--- Assignment ---
Go through the data line by line. Copy each one holding the string "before".

--- Exercise input ---
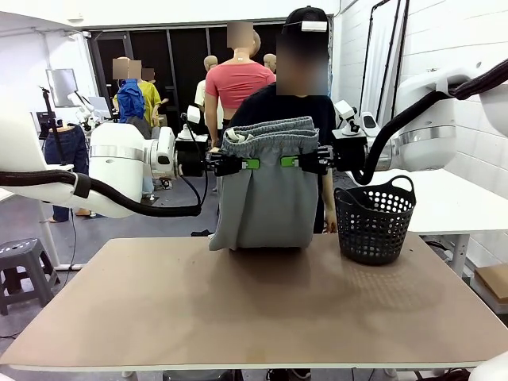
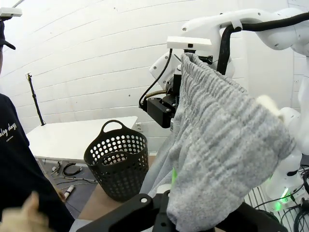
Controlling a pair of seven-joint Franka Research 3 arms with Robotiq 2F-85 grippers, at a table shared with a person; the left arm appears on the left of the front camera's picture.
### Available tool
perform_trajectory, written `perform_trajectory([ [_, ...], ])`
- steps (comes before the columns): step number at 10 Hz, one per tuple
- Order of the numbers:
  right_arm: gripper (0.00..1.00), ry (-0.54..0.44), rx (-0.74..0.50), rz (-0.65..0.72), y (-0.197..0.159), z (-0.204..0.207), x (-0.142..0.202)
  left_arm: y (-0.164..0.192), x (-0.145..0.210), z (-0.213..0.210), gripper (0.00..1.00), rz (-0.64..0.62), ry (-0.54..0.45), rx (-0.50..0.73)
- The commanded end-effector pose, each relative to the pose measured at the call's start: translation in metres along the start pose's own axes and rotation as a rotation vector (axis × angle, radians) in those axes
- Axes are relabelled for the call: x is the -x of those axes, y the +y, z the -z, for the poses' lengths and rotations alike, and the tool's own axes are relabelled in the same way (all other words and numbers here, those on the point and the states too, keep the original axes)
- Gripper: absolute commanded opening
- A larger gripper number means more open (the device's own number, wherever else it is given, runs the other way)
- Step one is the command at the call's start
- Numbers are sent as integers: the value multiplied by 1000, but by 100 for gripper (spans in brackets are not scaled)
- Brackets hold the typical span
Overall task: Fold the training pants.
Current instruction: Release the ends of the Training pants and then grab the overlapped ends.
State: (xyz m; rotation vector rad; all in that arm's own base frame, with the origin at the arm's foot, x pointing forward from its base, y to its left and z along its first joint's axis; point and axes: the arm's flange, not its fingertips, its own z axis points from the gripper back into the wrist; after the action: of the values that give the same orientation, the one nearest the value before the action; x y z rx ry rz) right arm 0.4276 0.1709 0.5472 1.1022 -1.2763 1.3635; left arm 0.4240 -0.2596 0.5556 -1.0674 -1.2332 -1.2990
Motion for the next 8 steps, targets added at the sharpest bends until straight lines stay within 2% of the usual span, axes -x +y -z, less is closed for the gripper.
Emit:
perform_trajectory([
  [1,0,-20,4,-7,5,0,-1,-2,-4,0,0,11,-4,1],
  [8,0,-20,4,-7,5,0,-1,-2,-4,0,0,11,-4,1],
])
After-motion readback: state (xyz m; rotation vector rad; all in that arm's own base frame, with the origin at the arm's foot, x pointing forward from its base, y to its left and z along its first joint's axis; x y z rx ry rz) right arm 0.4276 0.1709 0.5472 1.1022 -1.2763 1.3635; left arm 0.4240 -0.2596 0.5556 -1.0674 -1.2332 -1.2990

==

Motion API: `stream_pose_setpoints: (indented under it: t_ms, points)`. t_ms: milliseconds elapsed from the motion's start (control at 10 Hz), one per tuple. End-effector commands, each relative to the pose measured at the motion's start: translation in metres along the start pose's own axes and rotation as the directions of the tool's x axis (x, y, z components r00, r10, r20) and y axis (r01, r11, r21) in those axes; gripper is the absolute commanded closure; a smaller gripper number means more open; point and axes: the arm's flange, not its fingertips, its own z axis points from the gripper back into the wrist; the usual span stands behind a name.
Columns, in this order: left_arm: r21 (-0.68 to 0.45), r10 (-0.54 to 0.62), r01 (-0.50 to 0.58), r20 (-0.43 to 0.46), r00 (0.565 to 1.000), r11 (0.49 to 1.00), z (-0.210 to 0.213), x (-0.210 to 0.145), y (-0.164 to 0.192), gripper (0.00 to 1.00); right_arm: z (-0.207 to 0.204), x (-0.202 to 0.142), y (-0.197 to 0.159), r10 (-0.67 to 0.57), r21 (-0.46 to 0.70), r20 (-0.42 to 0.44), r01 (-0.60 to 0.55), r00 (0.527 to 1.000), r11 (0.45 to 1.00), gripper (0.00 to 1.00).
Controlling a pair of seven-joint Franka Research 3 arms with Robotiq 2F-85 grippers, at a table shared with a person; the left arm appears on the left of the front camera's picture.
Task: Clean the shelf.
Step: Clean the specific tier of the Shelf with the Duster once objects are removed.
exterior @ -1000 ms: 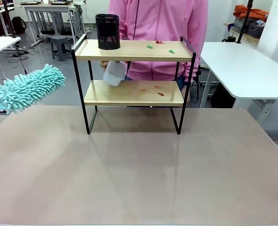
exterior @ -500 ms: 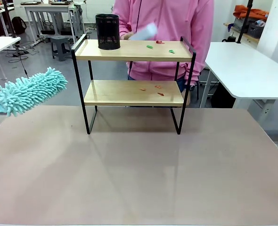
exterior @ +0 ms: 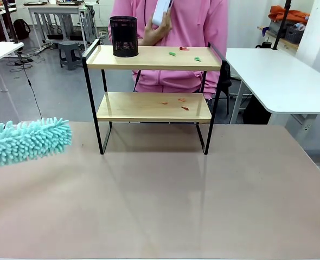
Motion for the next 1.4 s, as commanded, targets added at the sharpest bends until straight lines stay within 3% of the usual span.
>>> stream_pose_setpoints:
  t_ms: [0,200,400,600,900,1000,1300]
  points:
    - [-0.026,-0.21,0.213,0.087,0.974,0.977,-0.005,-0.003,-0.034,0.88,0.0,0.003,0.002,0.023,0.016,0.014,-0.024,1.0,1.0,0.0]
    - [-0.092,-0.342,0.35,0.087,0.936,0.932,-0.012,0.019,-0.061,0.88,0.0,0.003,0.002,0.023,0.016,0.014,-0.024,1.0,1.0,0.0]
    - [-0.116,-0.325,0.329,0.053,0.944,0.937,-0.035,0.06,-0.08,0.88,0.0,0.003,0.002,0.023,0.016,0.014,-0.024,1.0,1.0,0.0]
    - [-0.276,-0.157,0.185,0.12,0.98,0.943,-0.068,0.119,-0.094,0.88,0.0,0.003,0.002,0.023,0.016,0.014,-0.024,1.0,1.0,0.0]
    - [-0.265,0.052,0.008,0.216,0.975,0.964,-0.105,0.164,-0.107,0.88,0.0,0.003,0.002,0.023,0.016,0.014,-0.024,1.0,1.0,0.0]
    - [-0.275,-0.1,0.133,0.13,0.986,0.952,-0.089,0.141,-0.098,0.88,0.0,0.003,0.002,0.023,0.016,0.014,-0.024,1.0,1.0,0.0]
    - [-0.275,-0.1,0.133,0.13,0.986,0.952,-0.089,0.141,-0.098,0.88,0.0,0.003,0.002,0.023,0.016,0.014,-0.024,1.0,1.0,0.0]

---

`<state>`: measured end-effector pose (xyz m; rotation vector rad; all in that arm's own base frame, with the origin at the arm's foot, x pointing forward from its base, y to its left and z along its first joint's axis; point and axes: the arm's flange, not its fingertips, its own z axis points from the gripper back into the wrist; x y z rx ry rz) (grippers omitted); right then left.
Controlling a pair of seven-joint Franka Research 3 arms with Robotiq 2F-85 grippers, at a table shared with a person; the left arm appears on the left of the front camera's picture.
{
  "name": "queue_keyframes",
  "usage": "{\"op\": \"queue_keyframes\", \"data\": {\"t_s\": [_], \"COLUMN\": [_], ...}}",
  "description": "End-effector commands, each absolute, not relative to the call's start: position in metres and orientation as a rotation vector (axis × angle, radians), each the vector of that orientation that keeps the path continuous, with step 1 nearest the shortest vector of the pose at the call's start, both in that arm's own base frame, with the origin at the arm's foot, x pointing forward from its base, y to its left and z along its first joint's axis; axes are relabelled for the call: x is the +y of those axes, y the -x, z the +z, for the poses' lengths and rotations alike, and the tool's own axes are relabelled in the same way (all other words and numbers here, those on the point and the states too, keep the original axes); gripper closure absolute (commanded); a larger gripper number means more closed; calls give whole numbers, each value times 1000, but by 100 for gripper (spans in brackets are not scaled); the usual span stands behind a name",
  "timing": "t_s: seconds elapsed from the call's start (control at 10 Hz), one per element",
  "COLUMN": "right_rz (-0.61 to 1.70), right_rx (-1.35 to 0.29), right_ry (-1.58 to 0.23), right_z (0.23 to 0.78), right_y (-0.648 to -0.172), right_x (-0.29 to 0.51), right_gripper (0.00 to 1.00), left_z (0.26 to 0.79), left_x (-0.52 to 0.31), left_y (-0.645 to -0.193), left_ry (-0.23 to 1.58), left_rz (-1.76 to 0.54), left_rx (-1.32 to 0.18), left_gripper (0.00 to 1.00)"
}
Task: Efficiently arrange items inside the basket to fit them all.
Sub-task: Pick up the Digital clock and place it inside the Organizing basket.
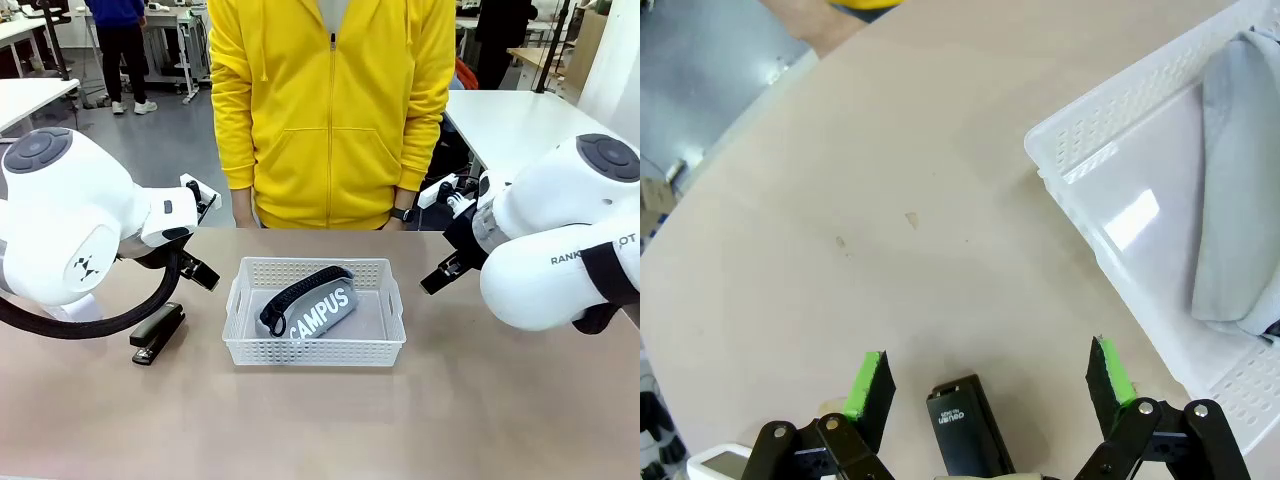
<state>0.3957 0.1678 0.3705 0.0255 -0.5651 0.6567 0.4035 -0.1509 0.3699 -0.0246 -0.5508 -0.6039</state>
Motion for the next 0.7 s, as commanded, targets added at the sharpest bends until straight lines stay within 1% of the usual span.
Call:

--- Answer below ---
- steps (comes before the columns): step number at 10 Hz, one per tuple
State: (xyz m; rotation vector rad; all in that arm's own base frame, with the origin at the arm's foot, x pointing forward from its base, y to its left and z along its first joint's axis; point and axes: the arm's flange, not its fingertips, its own z axis points from the gripper back into the wrist; after the action: of the values that give the same orientation, the one nearest the value before the action; x y z rx ry rz) right arm 0.4276 0.1709 0.5472 1.1022 -1.2763 1.3635; left arm 0.4240 -0.2596 0.5556 -1.0674 -1.2332 -1.2990

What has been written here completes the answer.